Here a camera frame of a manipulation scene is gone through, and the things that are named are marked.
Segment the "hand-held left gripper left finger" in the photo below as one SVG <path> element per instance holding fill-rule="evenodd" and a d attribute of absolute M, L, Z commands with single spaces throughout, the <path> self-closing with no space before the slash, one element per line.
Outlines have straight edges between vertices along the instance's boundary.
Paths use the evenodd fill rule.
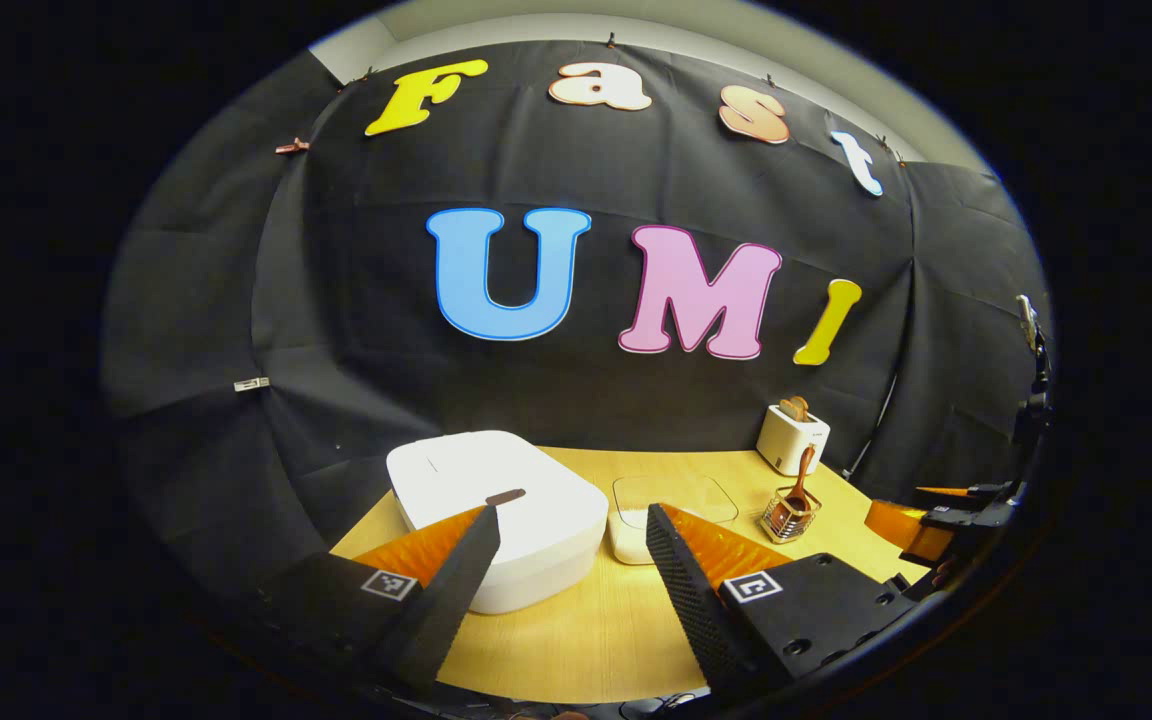
<path fill-rule="evenodd" d="M 256 588 L 256 616 L 344 679 L 429 691 L 500 544 L 494 505 L 361 555 L 314 553 Z"/>

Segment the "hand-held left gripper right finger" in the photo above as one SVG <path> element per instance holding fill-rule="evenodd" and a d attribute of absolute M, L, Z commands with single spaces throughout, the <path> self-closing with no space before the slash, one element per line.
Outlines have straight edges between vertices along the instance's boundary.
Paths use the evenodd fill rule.
<path fill-rule="evenodd" d="M 863 647 L 914 609 L 831 553 L 791 560 L 712 521 L 653 503 L 646 547 L 713 696 L 791 685 Z"/>

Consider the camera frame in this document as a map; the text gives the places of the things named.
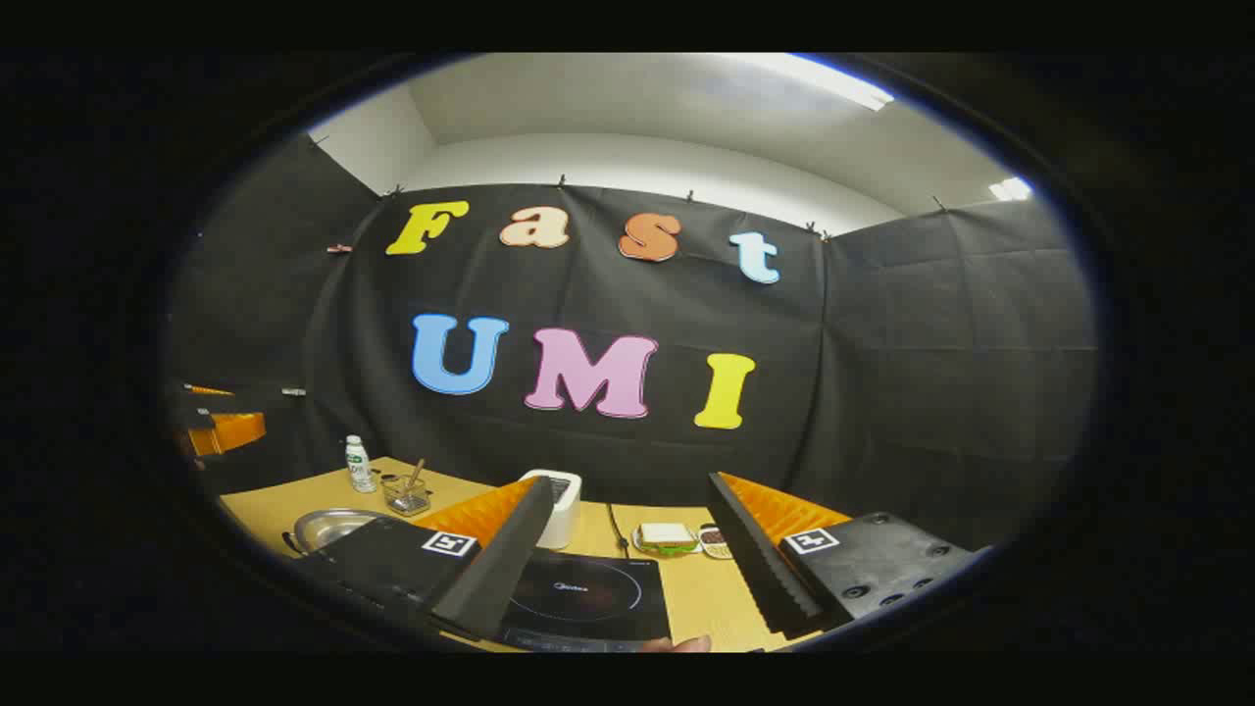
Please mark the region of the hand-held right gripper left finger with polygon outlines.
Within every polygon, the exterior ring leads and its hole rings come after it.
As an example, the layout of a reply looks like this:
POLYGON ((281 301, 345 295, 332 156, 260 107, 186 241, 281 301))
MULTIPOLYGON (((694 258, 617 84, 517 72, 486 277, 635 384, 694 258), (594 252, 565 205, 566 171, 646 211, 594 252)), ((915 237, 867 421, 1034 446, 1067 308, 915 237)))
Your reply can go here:
POLYGON ((552 509, 551 479, 520 479, 415 523, 366 520, 291 566, 387 630, 492 638, 552 509))

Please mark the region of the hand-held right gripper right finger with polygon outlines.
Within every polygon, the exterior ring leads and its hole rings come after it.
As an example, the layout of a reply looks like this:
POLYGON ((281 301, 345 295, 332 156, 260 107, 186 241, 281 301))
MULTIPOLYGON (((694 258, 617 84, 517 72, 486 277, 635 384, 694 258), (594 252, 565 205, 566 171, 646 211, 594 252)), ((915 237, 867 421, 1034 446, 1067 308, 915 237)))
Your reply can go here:
POLYGON ((911 599, 984 556, 887 510, 846 517, 722 472, 707 507, 767 630, 787 640, 911 599))
--------------------
● Problem requirements
If a line above holds the string "element", copy it out.

● Answer for the task
Segment the "hand-held left gripper left finger" in the photo below as one SVG <path> element per instance holding fill-rule="evenodd" and a d attribute of absolute M, L, Z commands with single spaces throughout, the <path> self-closing with no space before the slash, one element per line.
Segment the "hand-held left gripper right finger" in the photo above as one SVG <path> element per instance holding fill-rule="evenodd" and a d attribute of absolute M, L, Z commands with single spaces throughout, the <path> self-closing with no space before the slash, one element per line.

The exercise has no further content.